Frédéric de LA GRANDVILLE : Une histoire du piano au Conservatoire de musique de Paris. 1795-1850. Paris, L’Harmattan (www.harmattan.fr ), 2014, 291 p. – 30 €.

Le Conservatoire de Musique a été créé le 3 août 1795 par la fusion entre l’école Royale de chant (François-Joseph Gossec) remontant à 1784 et l’Institut National de Musique (de Bernard Sarrette) de 1792 avec, pour objectif, de former des chanteurs et des clavecinistes.

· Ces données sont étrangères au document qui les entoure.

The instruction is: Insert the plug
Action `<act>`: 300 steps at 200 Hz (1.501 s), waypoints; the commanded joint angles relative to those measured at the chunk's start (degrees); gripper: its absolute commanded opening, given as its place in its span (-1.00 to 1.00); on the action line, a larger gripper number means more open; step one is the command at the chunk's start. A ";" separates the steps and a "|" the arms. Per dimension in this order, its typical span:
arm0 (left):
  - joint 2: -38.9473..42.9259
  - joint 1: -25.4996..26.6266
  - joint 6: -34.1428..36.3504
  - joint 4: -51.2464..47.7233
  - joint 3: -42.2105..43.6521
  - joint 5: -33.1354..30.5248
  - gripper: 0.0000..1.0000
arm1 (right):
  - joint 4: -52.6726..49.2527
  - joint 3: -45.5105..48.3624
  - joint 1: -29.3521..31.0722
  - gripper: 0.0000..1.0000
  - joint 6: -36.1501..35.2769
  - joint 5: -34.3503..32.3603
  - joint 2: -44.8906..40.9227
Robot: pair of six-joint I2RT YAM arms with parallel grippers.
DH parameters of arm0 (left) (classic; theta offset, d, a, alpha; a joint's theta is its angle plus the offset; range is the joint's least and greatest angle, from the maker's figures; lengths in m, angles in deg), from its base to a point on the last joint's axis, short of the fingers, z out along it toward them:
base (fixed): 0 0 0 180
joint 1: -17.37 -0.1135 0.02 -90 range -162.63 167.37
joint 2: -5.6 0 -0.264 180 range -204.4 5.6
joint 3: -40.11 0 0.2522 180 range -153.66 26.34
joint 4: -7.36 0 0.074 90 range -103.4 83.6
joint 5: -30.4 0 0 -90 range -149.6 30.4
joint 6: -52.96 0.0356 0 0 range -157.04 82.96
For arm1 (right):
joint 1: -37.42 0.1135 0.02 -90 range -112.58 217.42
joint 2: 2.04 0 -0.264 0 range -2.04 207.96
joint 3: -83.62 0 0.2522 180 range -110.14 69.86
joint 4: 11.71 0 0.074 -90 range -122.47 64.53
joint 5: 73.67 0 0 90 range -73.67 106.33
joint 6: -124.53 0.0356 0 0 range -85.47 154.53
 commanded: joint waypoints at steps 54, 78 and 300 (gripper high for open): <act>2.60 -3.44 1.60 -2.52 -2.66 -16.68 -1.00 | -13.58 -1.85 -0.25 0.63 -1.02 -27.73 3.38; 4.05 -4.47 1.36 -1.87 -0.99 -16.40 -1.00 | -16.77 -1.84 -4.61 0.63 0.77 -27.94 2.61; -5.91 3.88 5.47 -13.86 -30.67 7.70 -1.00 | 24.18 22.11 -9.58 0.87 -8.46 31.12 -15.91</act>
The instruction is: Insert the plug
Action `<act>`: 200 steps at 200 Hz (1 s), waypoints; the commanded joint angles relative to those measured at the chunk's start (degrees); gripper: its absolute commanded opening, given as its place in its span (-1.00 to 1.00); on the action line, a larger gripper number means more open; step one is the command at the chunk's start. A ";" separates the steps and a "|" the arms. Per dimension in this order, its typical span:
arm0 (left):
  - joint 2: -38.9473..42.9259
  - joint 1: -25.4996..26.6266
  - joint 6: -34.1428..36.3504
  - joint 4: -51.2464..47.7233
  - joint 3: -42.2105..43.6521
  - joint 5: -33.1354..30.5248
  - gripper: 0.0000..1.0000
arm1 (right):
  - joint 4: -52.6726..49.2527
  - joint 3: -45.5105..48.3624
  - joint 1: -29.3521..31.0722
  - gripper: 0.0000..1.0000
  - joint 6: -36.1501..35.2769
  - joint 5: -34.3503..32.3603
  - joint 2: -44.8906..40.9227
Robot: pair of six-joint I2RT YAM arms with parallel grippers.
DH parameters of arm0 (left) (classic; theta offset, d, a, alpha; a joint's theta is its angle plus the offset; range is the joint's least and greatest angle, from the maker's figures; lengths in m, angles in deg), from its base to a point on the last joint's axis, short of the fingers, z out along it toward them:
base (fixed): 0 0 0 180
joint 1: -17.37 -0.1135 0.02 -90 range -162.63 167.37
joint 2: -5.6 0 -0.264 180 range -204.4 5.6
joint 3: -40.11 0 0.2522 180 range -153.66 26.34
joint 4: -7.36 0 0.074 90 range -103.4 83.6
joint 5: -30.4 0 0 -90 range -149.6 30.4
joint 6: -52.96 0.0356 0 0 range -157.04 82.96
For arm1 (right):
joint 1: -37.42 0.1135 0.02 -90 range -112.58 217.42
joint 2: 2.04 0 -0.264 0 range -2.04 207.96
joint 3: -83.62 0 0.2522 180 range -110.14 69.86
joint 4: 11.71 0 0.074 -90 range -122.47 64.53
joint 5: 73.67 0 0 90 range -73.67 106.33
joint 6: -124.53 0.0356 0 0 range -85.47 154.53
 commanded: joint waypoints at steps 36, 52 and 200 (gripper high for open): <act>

En fin connaisseur et s’appuyant sur de minutieuses recherches d’archives, Frédéric de La Grandville a en rédigé une histoire institutionnelle à partir d’un critère

 : le piano (instruments, facture, professeurs, élèves, exercices et concerts…) pendant plus d’un demi-siècle d’activités. Il relate la vie du Conservatoire au fil des années, précise que, sous l’angle administratif, il dépendait depuis 1785 du Ministère de l’Intérieur. Les lecteurs trouveront de nombreux renseignements concernant la réglementation des classes de piano, les enseignants (carrières, salaires), leurs élèves (statistiques), l’inspection des classes, les concours et jurys, ainsi que les programmes interprétés lors des distributions des Prix. L’auteur localise ce patrimoine instrumental en divers lieux, explique la facture des pianoforte et pianos, souligne la présence et le rôle du piano lors des concerts du Conservatoire. Ce livre, qui s’impose par la clarté du plan, la démarche logique et la méthode solide, aborde les problèmes avec pertinence, par exemple : les élèves femmes, les élèves étrangers, le passage objectif de la « musique militaire » à la « musique pour la société », le rôle des pianistes : soliste, virtuose, accompagnateur ou encore solfégiste et harmoniste. Il est complété par une abondante iconographie et de nombreux documents : portraits, signatures, façades, lettres, factures, emplois du temps, répertoire des concours et exercices, état des pianos, registres matricules des élèves, composition des jurys... De plus, Frédéric de La Grandville a eu l’excellente idée d’interviewer quelques dames pianistes qui, avant 1912, ont fréquenté l’ancien Conservatoire de la rue Bergère, notamment, en 1977, Aline von Barentzen, née en 1887 et décédée en 1981 (p. 259). En conclusion, l’auteur dégage le « caractère innovant de la création du Conservatoire » et démontre que « piano et Conservatoire sont nés simultanément dans la conscience des Français » (p. 242). Les lecteurs apprécieront à plus d’un titre cet ouvrage sérieux, cette démarche originale faisant preuve d’une grande curiosité d’esprit, et son indéniable apport à l’histoire du Conservatoire à travers ses pianos pendant plus d’un demi-siècle.